● **Task details**: Your answer should be the lines below from the one with "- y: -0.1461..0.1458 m" to the one with "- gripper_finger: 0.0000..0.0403", both included, given again exactly and with nothing added.
● ● ●
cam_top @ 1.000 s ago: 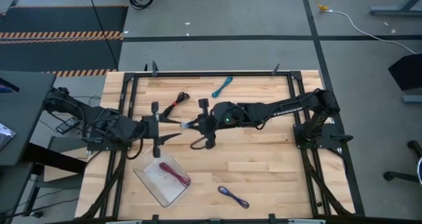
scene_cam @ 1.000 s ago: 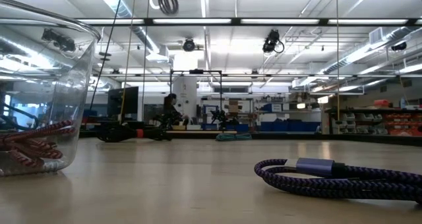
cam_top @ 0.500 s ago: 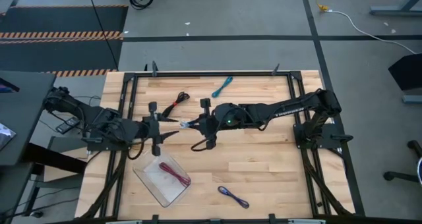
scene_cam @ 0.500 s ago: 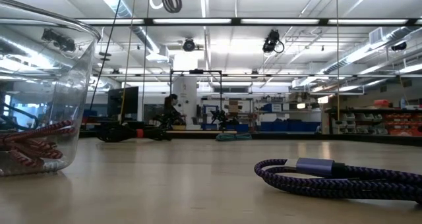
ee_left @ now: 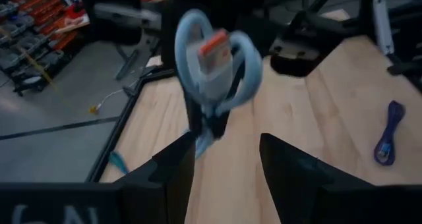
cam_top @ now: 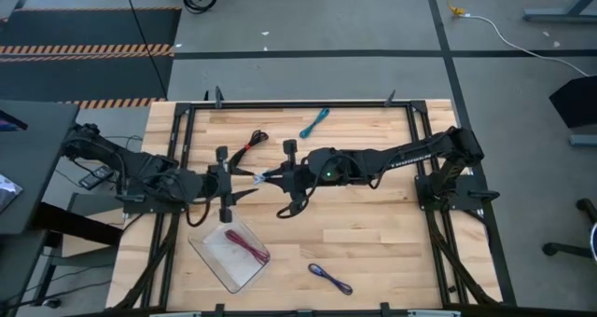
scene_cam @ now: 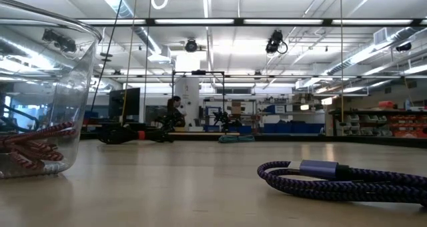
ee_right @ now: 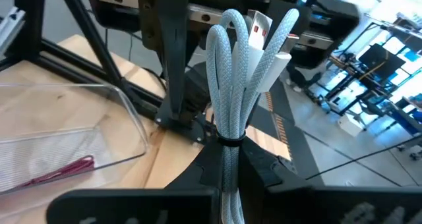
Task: Pick and place USB-C Cables
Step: Put the light blue charger cable into the transparent bin, then put the black blue charger cable into the transparent bin
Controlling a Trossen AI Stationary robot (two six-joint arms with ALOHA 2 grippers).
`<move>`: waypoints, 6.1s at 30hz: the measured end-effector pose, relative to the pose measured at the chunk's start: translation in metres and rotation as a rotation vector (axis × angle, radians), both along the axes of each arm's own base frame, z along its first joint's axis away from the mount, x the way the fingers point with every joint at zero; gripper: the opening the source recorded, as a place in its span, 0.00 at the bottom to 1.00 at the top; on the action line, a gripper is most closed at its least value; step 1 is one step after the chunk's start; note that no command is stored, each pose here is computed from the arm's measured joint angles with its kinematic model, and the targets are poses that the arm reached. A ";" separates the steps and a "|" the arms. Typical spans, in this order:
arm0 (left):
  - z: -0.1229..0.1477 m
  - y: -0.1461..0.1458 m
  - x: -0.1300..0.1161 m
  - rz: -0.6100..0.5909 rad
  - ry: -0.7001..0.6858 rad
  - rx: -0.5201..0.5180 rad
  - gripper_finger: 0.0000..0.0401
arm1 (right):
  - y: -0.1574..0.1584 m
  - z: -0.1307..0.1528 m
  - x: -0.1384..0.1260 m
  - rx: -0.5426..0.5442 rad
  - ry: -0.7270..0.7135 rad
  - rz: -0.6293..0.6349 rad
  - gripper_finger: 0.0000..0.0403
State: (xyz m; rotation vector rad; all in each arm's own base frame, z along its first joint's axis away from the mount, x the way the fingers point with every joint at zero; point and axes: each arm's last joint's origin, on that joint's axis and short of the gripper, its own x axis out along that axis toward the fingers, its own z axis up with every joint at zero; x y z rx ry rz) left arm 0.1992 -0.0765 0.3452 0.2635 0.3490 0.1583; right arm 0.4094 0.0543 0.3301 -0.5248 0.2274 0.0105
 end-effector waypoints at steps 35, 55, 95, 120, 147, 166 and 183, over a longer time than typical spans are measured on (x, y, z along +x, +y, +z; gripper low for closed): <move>0.008 0.001 0.017 0.022 -0.113 0.037 0.55 | 0.003 -0.003 -0.001 0.089 0.043 0.074 0.07; -0.015 -0.005 0.027 0.017 0.039 0.086 0.10 | -0.005 -0.011 -0.003 0.080 0.119 -0.094 0.37; -0.049 -0.073 -0.045 -0.368 0.473 -0.129 0.09 | -0.049 -0.033 -0.013 0.136 0.336 -0.343 0.37; -0.084 -0.094 -0.027 -0.396 0.667 -0.073 0.13 | -0.048 -0.033 -0.012 0.138 0.330 -0.339 0.37; -0.072 -0.070 -0.031 0.001 0.395 0.287 0.50 | -0.131 -0.045 -0.025 0.029 0.420 -0.538 0.37; -0.015 -0.043 -0.047 -0.014 0.085 0.118 0.47 | -0.236 -0.145 -0.049 -0.167 0.965 -0.308 0.37; -0.016 -0.043 -0.044 0.026 0.070 -0.004 0.47 | -0.286 -0.173 -0.057 -0.130 0.914 -0.369 0.37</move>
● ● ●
● **Result of the exercise**:
  - y: -0.1461..0.1458 m
  - x: -0.1300..0.1161 m
  - rz: -0.6100..0.5909 rad
  - ry: -0.7001..0.6858 rad
  - rx: -0.5201..0.5180 rad
  - gripper_finger: 0.0000..0.0401
arm1 (right):
  - y: -0.1574..0.1584 m
  - z: -0.1307..0.1528 m
  - x: -0.1384..0.1260 m
  - rx: -0.5426..0.5442 rad
  - ry: -0.7270..0.7135 rad
  - rz: -0.6293..0.6349 rad
  - gripper_finger: 0.0000..0.0403

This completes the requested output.